Any other relevant matters and conclusion regarding findings
The Tribunal has also given regard to whether there are any other relevant matters and finds there are no other relevant matters to the assessment of the applicant's intentions to stay in Australia temporarily in addition to the matters covered above. The Tribunal has considered all the information provided by the applicant in support of the application.
On the basis of the above, the Tribunal is not satisfied that the applicant intends genuinely to stay in Australia temporarily. Accordingly, the applicant does not meet cl 500.212(a).
Accordingly, the Tribunal is not satisfied that the applicant is a genuine applicant for entry and stay as a student as required by cl 500.212.
Given the above findings, the Tribunal finds that the criteria for the grant of a Subclass 500 (Student) visa are not met. The applicant does not claim to meet the criteria for a Subclass 590 (Student Guardian) visa. Accordingly, the decision under review must be affirmed.
DECISION
The Tribunal affirms the decision not to grant the applicant a Student (Temporary) (Class TU) visa.
Frank Russo
MemberAttachment – Direction No.69
DIRECTION NUMBER 69 – ASSESSING THE GENUINE TEMPORARY ENTRANT CRITERION FOR STUDENT VISA AND STUDENT GUARDIAN VISA APPLICATIONS
(Section 499)
I, PETER DUTTON, Minister for Immigration and Border Protection give this Direction under section 499 of the Migration Act 1958 (the Act).
Dated: 18 April 2016
Peter Dutton
Minister for Immigration and Border Protection
Note: Section 499(1) of the Act empowers the Minister to give a written direction to a person or body having functions or powers under the Act if the directions are about the performance of those functions; or the exercise of those powers. Under section 499(2) of the Act, the direction must not be inconsistent with the Act or the Migration Regulations 1994. Under section 499(2A) of the Act, the person or body must comply with the Direction.

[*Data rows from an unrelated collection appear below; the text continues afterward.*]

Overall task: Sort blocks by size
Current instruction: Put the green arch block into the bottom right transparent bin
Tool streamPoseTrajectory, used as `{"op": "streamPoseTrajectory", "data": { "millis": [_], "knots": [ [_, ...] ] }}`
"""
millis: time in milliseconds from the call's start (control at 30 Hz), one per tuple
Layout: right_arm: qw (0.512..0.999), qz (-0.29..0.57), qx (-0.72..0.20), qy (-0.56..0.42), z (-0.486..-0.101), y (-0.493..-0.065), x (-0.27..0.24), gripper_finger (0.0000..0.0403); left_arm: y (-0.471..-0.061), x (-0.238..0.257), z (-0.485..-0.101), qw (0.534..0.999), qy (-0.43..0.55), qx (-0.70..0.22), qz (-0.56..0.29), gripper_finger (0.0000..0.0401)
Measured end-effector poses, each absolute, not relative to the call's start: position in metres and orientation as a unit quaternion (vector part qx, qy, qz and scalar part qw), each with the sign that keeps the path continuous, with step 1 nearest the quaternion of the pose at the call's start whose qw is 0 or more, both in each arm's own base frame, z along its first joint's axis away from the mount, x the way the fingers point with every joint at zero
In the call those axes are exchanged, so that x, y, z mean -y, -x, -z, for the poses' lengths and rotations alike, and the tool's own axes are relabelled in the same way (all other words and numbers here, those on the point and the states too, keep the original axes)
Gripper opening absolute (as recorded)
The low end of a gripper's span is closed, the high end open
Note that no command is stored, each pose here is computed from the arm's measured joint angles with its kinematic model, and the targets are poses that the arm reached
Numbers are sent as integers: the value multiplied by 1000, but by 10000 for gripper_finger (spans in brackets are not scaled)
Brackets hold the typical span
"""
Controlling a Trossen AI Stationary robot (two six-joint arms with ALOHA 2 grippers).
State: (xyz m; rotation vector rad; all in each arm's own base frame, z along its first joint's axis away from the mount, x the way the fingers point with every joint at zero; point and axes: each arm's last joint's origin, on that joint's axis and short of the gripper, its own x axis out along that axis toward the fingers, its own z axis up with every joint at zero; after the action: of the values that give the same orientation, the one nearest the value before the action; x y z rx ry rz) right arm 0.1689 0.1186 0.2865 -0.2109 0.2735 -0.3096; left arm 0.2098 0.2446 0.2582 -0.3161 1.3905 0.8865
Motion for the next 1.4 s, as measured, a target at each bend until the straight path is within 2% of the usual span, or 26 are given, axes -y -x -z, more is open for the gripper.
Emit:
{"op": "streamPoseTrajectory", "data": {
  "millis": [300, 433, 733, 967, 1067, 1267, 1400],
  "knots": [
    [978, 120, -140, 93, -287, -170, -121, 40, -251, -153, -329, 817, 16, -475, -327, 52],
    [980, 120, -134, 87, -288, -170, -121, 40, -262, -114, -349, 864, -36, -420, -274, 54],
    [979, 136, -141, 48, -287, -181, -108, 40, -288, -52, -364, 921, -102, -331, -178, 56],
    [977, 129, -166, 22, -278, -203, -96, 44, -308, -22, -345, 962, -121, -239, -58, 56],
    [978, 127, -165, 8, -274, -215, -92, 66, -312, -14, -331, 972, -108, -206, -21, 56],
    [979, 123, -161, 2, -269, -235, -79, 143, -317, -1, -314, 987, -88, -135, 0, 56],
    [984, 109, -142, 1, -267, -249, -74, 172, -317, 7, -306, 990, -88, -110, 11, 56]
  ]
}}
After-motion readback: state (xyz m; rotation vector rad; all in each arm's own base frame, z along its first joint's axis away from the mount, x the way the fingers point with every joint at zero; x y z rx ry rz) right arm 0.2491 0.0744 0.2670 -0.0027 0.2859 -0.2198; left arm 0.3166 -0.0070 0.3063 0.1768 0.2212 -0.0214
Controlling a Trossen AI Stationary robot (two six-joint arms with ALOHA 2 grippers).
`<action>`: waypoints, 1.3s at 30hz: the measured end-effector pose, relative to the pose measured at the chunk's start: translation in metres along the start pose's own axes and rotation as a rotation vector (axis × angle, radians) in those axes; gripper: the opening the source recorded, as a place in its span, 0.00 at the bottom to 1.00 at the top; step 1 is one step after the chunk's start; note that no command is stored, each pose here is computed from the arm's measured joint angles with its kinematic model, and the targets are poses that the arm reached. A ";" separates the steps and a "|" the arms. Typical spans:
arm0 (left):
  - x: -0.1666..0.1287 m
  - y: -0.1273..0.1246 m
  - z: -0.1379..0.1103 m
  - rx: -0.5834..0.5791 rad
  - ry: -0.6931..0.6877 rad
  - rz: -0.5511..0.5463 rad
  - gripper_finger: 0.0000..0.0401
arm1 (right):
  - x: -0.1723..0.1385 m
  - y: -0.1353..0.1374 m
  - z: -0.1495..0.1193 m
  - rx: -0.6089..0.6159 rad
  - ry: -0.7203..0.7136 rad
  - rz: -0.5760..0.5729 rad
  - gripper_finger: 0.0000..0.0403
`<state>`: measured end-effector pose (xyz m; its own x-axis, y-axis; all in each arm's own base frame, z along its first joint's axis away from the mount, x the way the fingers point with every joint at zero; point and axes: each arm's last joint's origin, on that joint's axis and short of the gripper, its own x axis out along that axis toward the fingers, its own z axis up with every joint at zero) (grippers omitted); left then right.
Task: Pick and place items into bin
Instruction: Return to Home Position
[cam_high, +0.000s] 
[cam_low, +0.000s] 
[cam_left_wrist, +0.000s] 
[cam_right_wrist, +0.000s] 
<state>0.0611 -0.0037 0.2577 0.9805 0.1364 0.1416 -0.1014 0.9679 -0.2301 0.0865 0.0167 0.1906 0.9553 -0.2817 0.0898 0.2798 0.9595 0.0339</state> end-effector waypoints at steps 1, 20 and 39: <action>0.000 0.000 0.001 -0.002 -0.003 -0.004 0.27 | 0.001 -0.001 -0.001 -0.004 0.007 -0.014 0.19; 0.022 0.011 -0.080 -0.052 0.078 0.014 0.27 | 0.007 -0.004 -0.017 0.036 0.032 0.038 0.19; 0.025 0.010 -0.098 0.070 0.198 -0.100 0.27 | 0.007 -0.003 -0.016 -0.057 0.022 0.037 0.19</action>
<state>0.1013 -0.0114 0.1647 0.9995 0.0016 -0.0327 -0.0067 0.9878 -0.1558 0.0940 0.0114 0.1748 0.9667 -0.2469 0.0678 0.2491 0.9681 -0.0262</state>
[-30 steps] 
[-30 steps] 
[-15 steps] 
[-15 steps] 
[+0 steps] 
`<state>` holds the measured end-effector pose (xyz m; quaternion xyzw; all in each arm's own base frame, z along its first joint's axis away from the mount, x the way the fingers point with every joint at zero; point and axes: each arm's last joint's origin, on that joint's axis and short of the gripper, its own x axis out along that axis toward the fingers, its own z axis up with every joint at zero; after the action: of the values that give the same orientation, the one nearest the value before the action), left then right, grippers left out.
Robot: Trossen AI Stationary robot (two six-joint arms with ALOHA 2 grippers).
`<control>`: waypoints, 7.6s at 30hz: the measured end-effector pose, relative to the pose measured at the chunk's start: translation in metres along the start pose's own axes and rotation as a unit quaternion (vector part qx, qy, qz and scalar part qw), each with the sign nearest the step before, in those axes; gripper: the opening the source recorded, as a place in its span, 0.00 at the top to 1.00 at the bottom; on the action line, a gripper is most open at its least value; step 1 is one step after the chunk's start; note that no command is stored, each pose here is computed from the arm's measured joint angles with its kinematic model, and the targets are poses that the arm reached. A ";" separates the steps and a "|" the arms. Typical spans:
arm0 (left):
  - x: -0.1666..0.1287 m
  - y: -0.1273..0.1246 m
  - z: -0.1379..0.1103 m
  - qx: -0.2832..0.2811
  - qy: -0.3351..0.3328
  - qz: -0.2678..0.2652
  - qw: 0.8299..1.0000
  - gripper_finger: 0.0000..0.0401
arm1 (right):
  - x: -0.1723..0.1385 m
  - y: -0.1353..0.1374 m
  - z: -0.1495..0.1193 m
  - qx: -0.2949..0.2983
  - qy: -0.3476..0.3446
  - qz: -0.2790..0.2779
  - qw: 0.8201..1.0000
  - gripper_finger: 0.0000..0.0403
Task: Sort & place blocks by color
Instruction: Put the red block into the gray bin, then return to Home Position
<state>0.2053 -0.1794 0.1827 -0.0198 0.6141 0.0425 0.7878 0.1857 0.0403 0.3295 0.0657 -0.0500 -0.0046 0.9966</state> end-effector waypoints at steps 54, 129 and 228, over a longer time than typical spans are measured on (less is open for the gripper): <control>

Part 1 of Direction No. 69 - Preliminary
Name of Direction
This Direction is Direction No. 69 - Assessing the genuine temporary entrant criterion for Student visa and Student Guardian visa applications.
It may be cited as Direction No. 69.
Commencement
This Direction commences on 1 July 2016.
Interpretation
Act means the Migration Act 1958.
Genuine temporary entrant means a person who satisfies the genuine temporary entrant criterion for Student visa or Student Guardian visa applications.
Genuine temporary entrant criterion refers to clause 500.212(a), 500.312(a) and 590.215(a) at Schedule 2 to the Regulations.
Home country has the same meaning as the definition of that term in regulation 1.03 in Part 1 of the Regulations.
Regulations mean the Migration Regulations 1994.
Relative has the same meaning as the definition of that term in regulation 1.03 in Part 1 of the Regulations.
Spouse has the same meaning as the definition of the term in section 5F of the Act.
Student visa means a Subclass 500 (Student) visa
Student Guardian visa means a Subclass 590 (Student Guardian) visa.
Application
This Direction applies to delegates performing functions or exercising powers under section 65 of the Act in relation to assessing an applicant’s temporary entrant criterion for Student visa applications in Schedule 2 to the Regulations.
This Direction also applies to members of the Administrative Appeals Tribunal who review the decisions of primary decision-makers in relation to a Student visa or a Student Guardian visa application.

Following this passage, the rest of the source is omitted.